In first example, let's create document type "Receipt" and set its path
template to /home/My Documents/Receipts/
:
Notice that path template ends with "/". If path ends with "/", it means that
the last part is a folder. We will come back to this point later.
Also please remark that there no My Documents
folder; neither
Receipts
folder is not there; both of them will be automatically created.

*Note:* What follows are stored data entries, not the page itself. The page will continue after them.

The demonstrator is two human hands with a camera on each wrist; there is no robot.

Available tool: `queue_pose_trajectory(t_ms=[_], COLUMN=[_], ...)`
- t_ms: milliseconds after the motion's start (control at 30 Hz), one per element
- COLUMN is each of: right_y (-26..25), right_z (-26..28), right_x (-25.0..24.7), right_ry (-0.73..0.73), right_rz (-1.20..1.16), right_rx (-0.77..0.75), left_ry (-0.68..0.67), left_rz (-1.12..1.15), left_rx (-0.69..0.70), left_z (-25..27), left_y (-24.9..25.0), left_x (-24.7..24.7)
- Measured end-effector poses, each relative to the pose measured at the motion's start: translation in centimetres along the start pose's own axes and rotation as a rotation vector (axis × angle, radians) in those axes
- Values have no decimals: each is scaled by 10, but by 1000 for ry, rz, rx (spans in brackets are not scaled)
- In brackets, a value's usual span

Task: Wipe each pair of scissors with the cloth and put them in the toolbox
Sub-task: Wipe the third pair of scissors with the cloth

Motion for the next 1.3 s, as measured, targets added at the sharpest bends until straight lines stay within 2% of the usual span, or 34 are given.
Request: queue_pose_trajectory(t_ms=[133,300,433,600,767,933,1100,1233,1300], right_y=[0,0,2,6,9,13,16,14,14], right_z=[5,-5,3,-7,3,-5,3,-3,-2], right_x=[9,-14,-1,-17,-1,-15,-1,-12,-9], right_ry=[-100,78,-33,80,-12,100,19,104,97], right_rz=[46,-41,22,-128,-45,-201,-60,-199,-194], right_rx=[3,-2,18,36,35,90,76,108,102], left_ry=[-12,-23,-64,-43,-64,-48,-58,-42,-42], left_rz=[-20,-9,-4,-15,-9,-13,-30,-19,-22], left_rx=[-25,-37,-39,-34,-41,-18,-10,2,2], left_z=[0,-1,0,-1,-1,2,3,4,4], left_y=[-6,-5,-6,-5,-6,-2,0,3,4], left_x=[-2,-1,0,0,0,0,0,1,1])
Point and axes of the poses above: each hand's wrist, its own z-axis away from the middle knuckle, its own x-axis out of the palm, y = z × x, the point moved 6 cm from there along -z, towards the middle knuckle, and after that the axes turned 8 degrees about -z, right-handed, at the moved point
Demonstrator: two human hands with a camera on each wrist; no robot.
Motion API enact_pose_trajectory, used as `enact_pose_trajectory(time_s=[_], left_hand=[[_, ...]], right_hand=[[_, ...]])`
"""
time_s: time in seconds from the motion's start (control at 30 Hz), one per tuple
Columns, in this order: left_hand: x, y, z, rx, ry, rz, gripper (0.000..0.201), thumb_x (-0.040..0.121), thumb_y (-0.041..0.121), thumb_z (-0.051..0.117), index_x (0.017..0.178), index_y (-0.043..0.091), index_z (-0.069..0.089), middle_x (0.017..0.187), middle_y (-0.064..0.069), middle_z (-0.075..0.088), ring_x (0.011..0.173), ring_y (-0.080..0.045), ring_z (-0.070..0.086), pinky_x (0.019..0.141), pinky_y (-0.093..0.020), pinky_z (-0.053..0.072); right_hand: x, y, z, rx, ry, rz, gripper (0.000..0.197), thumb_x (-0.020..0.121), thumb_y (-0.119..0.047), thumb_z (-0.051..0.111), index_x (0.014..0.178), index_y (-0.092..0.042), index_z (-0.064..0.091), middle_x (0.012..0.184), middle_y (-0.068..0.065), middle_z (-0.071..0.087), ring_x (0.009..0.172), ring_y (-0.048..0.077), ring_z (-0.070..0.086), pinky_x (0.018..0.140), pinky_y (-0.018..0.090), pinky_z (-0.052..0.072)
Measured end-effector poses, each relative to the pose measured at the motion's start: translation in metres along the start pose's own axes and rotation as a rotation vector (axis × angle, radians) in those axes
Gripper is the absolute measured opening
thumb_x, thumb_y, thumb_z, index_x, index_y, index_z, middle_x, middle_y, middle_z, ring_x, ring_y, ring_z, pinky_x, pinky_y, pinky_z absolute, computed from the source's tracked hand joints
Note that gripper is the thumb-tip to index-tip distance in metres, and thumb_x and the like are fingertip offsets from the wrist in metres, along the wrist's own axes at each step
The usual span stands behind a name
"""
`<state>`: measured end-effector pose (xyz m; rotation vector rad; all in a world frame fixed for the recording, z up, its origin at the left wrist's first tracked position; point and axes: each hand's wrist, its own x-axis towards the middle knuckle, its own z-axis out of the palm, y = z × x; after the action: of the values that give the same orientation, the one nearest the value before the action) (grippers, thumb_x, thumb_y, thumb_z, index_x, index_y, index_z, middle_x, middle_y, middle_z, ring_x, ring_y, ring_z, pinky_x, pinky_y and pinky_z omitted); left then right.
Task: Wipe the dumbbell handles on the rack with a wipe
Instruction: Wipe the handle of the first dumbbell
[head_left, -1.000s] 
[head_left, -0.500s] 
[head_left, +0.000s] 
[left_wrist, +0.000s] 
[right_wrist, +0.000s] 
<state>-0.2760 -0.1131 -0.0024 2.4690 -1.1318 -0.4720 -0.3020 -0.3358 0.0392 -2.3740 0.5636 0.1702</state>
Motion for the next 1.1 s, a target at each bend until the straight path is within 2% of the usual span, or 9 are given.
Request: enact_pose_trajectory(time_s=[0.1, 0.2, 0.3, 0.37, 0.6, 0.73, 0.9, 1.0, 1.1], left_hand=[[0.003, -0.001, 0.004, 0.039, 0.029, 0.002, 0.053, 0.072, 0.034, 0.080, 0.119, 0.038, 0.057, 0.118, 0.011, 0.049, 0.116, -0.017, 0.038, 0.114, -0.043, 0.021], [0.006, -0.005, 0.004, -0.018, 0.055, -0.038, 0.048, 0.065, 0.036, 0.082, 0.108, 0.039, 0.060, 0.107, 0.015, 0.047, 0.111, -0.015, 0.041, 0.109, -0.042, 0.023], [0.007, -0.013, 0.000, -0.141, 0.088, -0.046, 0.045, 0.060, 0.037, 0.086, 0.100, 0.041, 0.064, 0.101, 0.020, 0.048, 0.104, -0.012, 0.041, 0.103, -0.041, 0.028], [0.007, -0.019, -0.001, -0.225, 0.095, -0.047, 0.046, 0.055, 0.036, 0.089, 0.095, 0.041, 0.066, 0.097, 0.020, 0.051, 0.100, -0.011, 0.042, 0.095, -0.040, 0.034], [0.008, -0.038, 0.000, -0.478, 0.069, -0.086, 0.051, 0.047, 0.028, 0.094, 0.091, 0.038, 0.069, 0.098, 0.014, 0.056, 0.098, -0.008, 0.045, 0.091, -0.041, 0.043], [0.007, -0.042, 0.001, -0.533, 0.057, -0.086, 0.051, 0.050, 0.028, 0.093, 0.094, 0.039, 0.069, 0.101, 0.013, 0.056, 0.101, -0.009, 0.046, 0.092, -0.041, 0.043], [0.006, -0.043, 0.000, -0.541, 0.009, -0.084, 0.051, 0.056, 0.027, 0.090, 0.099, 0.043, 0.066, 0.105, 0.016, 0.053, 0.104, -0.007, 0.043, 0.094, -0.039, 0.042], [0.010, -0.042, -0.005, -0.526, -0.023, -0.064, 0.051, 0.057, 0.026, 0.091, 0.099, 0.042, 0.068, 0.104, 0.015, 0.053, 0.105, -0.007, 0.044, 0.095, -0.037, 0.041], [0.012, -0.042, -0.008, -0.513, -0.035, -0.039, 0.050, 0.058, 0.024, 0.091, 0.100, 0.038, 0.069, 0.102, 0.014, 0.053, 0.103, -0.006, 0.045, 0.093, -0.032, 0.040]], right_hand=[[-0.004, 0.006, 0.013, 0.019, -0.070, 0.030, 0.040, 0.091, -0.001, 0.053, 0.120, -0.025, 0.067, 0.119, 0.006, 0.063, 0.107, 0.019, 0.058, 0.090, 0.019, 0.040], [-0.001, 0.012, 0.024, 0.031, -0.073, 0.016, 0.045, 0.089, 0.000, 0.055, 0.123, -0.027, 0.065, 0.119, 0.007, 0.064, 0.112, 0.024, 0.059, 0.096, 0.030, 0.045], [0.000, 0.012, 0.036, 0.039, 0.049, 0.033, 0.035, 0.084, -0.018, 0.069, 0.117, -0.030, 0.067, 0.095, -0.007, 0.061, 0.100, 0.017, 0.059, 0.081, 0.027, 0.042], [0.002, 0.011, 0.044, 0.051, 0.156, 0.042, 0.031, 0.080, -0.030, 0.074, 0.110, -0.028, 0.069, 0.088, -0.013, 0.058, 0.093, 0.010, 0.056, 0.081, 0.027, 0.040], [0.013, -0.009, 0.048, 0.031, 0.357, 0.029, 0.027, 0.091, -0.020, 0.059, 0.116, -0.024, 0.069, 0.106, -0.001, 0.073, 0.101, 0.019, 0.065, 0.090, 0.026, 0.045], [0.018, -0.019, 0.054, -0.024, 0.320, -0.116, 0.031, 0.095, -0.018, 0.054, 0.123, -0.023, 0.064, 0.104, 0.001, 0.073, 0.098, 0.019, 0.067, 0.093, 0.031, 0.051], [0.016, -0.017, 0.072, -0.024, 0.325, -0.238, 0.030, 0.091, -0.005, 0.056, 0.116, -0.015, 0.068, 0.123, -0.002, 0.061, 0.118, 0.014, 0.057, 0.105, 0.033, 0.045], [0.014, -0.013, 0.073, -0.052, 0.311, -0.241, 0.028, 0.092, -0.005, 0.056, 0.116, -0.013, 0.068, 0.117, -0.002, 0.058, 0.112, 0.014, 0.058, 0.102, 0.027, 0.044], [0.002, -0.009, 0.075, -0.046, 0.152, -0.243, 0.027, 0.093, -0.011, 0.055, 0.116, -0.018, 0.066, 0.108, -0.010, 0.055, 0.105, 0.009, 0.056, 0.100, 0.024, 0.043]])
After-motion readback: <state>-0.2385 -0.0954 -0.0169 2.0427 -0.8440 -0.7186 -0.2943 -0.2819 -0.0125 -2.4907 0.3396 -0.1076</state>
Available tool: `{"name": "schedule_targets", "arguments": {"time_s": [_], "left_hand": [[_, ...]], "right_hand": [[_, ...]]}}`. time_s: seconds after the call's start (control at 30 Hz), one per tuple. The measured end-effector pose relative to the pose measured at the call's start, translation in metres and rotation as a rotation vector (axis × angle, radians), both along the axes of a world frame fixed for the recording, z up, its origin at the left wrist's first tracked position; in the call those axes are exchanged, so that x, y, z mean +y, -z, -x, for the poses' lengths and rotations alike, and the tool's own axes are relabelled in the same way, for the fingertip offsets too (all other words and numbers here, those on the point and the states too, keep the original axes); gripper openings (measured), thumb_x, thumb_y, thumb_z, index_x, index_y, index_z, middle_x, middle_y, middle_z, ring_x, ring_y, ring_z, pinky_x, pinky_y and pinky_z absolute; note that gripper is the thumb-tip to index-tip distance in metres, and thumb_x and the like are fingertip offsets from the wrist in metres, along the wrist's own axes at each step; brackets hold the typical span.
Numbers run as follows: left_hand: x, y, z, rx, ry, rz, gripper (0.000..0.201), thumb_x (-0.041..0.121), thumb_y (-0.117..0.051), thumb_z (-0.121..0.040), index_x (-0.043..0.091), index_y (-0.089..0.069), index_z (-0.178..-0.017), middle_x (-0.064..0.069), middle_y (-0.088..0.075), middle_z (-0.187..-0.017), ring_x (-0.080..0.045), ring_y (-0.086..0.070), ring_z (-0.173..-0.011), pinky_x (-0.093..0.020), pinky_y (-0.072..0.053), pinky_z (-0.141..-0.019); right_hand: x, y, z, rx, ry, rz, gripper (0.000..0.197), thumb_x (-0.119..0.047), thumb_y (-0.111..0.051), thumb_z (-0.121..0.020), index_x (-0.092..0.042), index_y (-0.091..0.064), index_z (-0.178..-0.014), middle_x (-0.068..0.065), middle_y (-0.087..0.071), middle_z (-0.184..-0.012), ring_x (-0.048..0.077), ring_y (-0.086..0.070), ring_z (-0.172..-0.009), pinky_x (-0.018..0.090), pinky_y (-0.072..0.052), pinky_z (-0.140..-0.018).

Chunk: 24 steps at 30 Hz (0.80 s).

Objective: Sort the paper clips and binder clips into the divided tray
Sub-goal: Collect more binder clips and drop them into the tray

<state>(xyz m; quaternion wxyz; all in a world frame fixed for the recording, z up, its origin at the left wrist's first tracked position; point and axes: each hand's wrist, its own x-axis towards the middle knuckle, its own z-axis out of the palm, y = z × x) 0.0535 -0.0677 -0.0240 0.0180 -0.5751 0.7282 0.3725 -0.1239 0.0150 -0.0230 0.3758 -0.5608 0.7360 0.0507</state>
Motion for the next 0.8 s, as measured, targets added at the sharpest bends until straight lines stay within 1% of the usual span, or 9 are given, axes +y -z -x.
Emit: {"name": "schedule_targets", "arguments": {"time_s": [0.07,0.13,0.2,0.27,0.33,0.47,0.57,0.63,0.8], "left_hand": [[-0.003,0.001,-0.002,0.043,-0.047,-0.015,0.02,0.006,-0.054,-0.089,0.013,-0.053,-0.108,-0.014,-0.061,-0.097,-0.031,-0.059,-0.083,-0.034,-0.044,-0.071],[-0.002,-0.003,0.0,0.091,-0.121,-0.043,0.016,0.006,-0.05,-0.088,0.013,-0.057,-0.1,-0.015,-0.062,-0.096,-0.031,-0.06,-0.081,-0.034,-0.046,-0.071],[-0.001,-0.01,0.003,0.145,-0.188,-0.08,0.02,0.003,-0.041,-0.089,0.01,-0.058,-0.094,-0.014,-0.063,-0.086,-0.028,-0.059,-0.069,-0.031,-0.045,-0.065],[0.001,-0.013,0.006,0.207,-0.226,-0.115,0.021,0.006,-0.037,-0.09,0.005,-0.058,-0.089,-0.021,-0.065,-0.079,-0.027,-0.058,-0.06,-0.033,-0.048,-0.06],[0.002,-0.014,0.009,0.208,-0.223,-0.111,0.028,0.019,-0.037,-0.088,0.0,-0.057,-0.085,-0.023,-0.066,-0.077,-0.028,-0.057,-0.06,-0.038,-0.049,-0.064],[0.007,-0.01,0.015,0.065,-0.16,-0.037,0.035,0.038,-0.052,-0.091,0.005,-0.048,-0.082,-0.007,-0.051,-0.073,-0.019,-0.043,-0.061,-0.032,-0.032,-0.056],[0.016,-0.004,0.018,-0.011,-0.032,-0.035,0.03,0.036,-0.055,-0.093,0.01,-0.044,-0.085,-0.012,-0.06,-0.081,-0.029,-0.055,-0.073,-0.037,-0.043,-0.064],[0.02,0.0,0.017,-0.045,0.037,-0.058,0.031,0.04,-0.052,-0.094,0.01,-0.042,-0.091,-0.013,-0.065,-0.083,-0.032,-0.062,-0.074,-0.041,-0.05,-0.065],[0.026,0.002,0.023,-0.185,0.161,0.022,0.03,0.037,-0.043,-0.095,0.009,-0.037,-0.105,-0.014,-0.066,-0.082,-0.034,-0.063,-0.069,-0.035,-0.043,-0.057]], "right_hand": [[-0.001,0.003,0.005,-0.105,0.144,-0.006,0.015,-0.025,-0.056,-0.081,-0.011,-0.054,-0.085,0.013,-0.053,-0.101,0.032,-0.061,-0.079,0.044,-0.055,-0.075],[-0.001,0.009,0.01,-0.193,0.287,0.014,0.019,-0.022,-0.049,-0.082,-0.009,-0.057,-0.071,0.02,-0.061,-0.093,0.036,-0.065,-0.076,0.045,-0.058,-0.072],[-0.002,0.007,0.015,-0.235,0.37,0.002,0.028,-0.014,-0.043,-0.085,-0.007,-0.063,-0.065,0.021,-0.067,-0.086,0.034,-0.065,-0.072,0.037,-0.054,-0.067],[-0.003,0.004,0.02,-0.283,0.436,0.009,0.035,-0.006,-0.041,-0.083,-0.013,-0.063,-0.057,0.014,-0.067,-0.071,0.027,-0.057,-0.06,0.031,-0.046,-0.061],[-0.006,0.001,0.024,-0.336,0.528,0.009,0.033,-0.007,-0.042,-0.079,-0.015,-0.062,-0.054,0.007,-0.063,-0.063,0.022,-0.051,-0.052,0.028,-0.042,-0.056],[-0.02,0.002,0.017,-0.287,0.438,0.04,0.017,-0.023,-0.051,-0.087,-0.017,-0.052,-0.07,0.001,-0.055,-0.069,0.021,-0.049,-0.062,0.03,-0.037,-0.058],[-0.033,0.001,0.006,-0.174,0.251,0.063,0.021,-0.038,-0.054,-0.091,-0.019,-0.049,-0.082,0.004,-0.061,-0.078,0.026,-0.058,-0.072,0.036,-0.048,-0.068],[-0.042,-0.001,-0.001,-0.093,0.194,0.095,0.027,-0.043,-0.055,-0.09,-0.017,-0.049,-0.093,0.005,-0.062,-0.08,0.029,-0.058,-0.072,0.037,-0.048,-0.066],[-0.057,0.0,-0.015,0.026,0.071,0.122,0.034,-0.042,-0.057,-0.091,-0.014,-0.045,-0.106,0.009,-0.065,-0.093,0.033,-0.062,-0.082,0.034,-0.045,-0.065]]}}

From now on, any document of type Receipt will be moved into /home/My Documents/Receipts/
.
Let's see it in action. In video below initially document brother_004485.pdf
is in inbox
and it has no document type assigned yet. Also, notice that in home
there is no folder My Documents
yet.
However, once brother_004485
is changed to type "Receipt" it is automatically moved from inbox
into its target folder designed by Receipt's path template: /home/My Documents/Receipts/
.
It is very important that template path /home/My Documents/Receipts/
ends
with "/". It tells Papermerge DMS that target is a folder. If we would
change it to /home/My Documents/coco
, then Papermerge DMS would move
brother_004485.pdf
into target folder My Documents
and rename file from
brother_004485.pdf
to coco
.
Info
Path templates ending in "/" designates a folder. Any other ending means last part of the path is document name.
Examples:
- /home/coco - target folder is
home
and file will be renamed tococo
- /home/Clients/CocoInc/invoice.pdf - target folder is
CocoInc
and file will be renamed toinvoice.pdf
- /home/Clients/CocoInc/ - target
CocoInc
- a folder. Documents will be moved into/home/Clients/CocoInc/
folder
Target Root
In all examples above, path template, started with /home
. Actually you can omit /home
part as it is
always implicit. Thus following paths are equivalent:
- /home/Invoices/Clients/
- /Invoices/Clients/
- Invoices/Clients/
Info
Template path root folder is always assumed to be user's home folder
Thus, if you set template path as Toto/
- it will move documents of respective type into /home/Toto/
folder.
If you set template path to /inbox/Toto/
- it will move documents of respective type into /home/inbox/Toto/
folder.
Tip
Always start you path templates target folders with /home/
Following table is a summary of cases described so far:
Path Template | Document Title | Evaluation Outcome |
---|---|---|
/home/Clients/Invoices/ | bon.pdf | /home/Clients/Invoices/bon.pdf |
/home/Clients/Invoices | bon.pdf | /home/Clients/Invoices |
/Letters/Misc/ | zdf-love.pdf | /home/Letters/Misc/zdf-love.pdf |
Letters/Misc/ | zdf-love.pdf | /home/Letters/Misc/zdf-love.pdf |
/inbox/Taxes/ | 2021.pdf | /home/inbox/Taxes/2021.pdf |
Jinja2 Syntax
Path templates use so called jinja templates syntax. Using jinja syntax you can mix into template different attributes known at evaluation time (when template is evaluated for that specific document). An example:
/home/Invoices/Misc/{{ document.id }}-{{ document.title }}.pdf
The part between curly braces is evaluated for each document.
{{ document.id }}
will be replaced with document's ID. And
{{ document.title }}
with document's title. document
within curly braces is contextual object; it can reference
current document' attributes using document.<name of attribute>
notation.
You can use if statements:
{% if document.id %}
/home/My Documents/Invoices/{{ document.id }}.pdf
{% else %}
/home/My Documents/Invoices/
{% endif %}
Object document
has following attributes:
- id
- title
- cf
- has_all_cf
Via cf
object you can access custom fields values. has_all_cf
is true if
and only if all all document's custom fields have non-empty values.
Examples:
{% if document.has_all_cf %}
/home/Receipts/{{ document.cf['Shop'] }}-{{document.cf['Effective Date']}}.pdf
{% else %}
/home/Receipts/{{ document.id }}.pdf
{% endif %}
The template above reads: if document has all custom fields filled with non empty values, then use Shop, Effective Date custom fields to build its path, otherwise use only document id to build it's path. Using document ID is safety measure, because document's ID attribute is always defined.
Warning
Inside square brackets you must reference custom fields using custom fields names together with their spaces and their case.
If field name is "Total (EUR)", then you reference it with
{{ document.cf['Total (EUR)'] }}
There is one space between word "Total" and "(EUR)". Word "Total" must be capital case (same case as custom field name).